* **Problem description**
In full and without change, repeat the records shown below.

* **Dataset items**
Start of Block

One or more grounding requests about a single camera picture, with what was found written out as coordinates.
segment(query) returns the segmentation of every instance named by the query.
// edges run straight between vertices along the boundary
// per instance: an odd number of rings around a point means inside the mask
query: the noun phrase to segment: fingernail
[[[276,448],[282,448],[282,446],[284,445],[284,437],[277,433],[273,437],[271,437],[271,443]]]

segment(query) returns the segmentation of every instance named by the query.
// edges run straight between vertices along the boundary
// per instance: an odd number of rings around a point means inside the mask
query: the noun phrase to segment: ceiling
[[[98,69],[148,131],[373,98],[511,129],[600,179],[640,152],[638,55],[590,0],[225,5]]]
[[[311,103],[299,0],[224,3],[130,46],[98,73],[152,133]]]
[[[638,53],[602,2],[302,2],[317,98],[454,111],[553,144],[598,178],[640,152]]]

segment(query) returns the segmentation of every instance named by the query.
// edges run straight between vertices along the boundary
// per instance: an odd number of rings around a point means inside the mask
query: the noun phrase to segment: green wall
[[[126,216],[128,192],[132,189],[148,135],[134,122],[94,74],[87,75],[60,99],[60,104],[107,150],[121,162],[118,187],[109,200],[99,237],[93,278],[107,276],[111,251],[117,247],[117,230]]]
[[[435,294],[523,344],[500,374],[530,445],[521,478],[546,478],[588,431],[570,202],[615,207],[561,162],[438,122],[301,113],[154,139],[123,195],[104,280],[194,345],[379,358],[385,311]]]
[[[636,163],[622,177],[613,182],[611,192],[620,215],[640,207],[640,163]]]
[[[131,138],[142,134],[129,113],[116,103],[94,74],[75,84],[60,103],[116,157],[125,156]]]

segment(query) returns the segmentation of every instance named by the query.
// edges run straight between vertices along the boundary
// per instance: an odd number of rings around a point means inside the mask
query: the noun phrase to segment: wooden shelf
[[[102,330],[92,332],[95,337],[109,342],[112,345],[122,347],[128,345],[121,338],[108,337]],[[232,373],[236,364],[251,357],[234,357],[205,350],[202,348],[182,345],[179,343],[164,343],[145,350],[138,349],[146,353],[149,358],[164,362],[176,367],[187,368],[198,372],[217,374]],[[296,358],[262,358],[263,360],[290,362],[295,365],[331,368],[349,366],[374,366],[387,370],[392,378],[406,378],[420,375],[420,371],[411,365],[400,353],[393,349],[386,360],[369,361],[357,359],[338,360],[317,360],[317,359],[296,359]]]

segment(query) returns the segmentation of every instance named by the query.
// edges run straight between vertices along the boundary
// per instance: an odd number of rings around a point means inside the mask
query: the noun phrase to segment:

End of Block

* **Written response**
One or more grounding requests about a single camera picture, with what was found written out as coordinates.
segment(query) returns the segmentation of every instance named by the query.
// edges run straight between vertices along the boundary
// per instance: an odd number of rings around a point means inside the mask
query: the noun phrase to segment: fingernail
[[[276,448],[282,448],[282,446],[284,445],[284,437],[277,433],[273,437],[271,437],[271,443]]]

segment(query) returns the segmentation of every instance named by the query.
// edges run straight between vertices along the boundary
// per instance: an odd number of rings around a point means inside the mask
query: the noun phrase to segment: ceiling
[[[98,69],[148,131],[373,98],[511,129],[600,179],[640,152],[638,55],[590,0],[225,5]]]
[[[311,103],[299,0],[224,3],[130,46],[98,73],[152,133]]]
[[[638,53],[602,2],[302,2],[317,98],[454,111],[553,144],[598,178],[640,152]]]

segment(query) returns the segmentation of every instance named by the query.
// edges run straight between vertices along the boundary
// per instance: an odd number of rings around a point means inside the mask
query: the noun phrase to segment: green wall
[[[126,216],[128,192],[132,189],[148,135],[134,122],[94,74],[87,75],[60,99],[60,104],[107,150],[121,162],[118,187],[109,200],[99,237],[93,278],[107,276],[111,251],[117,247],[117,230]]]
[[[435,294],[523,344],[500,374],[530,445],[521,478],[546,478],[588,431],[570,202],[615,207],[561,162],[438,122],[301,113],[154,139],[123,195],[104,280],[194,345],[379,358],[385,311]]]
[[[636,163],[622,177],[613,182],[611,192],[620,215],[640,207],[640,163]]]
[[[131,138],[142,134],[129,113],[116,103],[94,74],[75,84],[60,103],[116,157],[125,156]]]

segment(query) returns the segmentation of every instance named by the query.
// edges run straight between vertices along the boundary
// per instance: an odd number of rings around a point means inside the mask
query: the noun phrase to segment: wooden shelf
[[[102,330],[92,332],[95,337],[109,342],[112,345],[122,347],[128,345],[121,338],[108,337]],[[232,373],[236,364],[251,357],[234,357],[205,350],[202,348],[182,345],[179,343],[164,343],[145,350],[138,349],[146,353],[149,358],[164,362],[176,367],[187,368],[198,372],[217,374]],[[296,358],[262,358],[263,360],[290,362],[295,365],[331,368],[349,366],[374,366],[387,370],[392,378],[406,378],[420,375],[420,371],[411,365],[400,353],[393,349],[386,360],[369,361],[357,359],[338,360],[317,360],[317,359],[296,359]]]

segment(query) returns the segmentation of every instance named by the query.
// edges run straight between vertices along the boundary
// per instance: an odd number of rings around a point means inside the mask
query: the noun phrase to segment:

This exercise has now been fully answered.